BEGIN MATERIAL FOR THIS TASK
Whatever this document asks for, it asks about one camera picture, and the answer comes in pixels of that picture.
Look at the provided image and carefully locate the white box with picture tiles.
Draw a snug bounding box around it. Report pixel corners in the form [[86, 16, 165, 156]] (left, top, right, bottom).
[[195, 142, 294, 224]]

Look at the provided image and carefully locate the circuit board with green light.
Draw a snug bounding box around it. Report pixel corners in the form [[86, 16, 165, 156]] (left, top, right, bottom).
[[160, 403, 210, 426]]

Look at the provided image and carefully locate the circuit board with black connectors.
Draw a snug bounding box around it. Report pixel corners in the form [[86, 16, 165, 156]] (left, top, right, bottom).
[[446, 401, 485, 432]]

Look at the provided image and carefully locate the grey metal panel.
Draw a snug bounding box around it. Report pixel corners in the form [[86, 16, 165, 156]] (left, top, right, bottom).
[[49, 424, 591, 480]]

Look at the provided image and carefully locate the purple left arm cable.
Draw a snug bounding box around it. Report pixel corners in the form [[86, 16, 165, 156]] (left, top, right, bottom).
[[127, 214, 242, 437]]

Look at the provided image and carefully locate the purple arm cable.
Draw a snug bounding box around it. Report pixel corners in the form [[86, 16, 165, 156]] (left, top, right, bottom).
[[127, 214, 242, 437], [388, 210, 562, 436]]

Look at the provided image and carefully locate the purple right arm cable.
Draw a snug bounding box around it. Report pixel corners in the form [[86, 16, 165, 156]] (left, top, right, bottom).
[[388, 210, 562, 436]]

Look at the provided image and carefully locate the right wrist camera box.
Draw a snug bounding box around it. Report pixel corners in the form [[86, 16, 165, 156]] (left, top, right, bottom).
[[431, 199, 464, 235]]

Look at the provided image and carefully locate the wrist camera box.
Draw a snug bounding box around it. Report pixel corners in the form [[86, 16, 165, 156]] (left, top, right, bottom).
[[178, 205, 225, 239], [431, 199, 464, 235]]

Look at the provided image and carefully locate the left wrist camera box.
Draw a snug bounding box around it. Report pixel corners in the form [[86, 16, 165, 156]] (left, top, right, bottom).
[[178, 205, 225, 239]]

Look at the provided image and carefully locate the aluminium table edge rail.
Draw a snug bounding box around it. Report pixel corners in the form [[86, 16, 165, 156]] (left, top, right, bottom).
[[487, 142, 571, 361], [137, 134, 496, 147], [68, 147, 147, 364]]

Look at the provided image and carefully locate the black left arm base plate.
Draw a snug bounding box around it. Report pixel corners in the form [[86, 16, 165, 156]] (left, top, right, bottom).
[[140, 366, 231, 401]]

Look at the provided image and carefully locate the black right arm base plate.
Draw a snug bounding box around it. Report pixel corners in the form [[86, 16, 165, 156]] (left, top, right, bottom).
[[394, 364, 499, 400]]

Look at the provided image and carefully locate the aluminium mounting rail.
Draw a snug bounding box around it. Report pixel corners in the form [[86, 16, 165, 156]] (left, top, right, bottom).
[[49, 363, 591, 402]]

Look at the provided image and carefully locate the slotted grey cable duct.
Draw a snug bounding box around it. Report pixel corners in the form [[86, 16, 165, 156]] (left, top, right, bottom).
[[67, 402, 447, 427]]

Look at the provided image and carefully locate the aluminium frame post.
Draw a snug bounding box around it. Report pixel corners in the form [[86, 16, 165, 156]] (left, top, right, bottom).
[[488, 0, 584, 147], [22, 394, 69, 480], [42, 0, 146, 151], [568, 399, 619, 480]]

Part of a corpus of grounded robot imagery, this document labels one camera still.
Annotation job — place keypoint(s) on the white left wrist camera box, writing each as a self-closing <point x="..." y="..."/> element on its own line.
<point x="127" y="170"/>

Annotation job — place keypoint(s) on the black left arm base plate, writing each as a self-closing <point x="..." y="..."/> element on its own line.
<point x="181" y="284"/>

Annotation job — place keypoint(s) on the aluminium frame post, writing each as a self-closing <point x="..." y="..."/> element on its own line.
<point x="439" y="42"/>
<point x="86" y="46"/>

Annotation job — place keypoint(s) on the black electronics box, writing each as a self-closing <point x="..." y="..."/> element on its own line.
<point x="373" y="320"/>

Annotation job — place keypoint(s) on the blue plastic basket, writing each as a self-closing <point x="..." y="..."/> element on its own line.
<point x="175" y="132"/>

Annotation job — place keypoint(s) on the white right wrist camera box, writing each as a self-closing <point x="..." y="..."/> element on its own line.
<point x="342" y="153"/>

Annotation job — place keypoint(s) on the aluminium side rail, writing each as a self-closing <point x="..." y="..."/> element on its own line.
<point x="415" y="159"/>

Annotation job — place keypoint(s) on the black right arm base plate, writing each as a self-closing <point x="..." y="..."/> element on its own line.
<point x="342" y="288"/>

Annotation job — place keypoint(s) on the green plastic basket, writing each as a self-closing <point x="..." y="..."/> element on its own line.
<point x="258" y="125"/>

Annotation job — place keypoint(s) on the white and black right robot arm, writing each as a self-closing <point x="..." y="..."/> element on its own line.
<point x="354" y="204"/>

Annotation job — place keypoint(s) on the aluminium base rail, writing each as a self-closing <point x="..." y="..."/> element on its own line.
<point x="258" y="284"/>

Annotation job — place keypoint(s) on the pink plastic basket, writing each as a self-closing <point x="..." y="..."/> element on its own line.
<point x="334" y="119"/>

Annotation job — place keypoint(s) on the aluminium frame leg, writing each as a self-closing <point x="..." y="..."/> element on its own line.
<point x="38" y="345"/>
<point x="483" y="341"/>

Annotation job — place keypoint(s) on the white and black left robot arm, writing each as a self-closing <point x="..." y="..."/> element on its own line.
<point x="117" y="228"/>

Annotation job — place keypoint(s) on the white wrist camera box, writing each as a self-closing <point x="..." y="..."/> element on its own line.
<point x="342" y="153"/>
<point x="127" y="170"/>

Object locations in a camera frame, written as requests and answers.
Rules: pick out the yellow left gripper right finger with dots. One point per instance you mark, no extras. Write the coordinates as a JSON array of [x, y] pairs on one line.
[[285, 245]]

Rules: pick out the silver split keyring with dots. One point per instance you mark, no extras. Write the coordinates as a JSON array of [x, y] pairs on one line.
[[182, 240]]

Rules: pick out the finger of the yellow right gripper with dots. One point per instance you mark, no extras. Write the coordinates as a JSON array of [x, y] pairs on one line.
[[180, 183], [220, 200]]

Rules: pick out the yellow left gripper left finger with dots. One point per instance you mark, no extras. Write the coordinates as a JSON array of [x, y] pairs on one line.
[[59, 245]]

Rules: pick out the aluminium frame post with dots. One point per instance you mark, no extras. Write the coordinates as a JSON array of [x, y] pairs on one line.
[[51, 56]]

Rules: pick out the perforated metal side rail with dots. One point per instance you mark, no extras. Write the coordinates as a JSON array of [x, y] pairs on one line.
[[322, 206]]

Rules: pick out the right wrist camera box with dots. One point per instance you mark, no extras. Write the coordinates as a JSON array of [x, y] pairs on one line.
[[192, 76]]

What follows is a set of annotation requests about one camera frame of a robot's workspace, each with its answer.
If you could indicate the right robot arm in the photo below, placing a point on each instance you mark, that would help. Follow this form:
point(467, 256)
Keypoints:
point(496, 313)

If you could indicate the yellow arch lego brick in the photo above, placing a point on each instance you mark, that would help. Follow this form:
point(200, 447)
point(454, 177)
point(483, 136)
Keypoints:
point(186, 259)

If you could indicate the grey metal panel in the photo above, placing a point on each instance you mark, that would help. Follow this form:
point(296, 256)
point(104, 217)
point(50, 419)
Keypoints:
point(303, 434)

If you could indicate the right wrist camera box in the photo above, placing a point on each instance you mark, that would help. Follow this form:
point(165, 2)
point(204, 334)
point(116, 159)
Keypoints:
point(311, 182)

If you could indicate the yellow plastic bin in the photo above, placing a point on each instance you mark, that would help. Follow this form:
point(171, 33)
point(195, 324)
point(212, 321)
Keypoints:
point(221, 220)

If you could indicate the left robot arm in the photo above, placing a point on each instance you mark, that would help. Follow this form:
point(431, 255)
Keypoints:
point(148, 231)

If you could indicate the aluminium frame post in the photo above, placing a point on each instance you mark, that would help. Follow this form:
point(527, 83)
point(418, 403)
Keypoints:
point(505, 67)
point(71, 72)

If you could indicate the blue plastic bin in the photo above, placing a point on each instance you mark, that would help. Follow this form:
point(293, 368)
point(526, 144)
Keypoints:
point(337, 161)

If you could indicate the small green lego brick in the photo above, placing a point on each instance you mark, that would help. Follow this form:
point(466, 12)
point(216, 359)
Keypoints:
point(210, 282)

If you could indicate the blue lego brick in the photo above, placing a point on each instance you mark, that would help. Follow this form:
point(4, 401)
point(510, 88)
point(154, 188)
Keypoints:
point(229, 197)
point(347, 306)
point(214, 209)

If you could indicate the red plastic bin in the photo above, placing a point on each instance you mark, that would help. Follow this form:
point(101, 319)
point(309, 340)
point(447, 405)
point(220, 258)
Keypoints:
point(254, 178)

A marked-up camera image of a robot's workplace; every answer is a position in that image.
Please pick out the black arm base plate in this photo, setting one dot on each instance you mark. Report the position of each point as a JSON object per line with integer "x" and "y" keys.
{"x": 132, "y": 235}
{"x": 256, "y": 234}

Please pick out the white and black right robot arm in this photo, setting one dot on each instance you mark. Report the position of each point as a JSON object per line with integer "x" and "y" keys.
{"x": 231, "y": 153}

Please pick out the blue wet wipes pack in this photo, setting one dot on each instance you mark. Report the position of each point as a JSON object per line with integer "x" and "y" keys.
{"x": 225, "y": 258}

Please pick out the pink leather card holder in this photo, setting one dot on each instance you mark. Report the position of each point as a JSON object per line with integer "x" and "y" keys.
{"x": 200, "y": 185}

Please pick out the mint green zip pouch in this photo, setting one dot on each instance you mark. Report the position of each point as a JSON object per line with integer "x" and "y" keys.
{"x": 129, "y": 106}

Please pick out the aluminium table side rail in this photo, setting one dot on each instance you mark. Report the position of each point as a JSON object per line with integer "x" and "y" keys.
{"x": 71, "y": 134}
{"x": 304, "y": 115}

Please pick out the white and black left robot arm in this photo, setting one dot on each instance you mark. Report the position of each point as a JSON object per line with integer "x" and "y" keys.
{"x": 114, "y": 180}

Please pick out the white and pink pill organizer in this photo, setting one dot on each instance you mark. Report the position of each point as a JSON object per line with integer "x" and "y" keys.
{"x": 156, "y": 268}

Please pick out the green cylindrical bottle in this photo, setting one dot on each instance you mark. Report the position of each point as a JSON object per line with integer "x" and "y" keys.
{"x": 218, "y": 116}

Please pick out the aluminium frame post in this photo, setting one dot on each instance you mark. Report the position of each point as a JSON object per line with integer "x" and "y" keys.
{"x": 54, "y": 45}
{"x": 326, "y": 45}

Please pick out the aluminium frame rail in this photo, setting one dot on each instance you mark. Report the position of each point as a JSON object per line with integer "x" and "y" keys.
END MATERIAL FOR THIS TASK
→ **GOAL OF THE EXERCISE**
The answer should consist of every line from the listing above that includes the word "document".

→ **RESPONSE**
Whatever this document asks for, it asks about one camera picture, and the answer comes in pixels of that picture.
Part of a corpus of grounded robot imagery, this document labels one camera still.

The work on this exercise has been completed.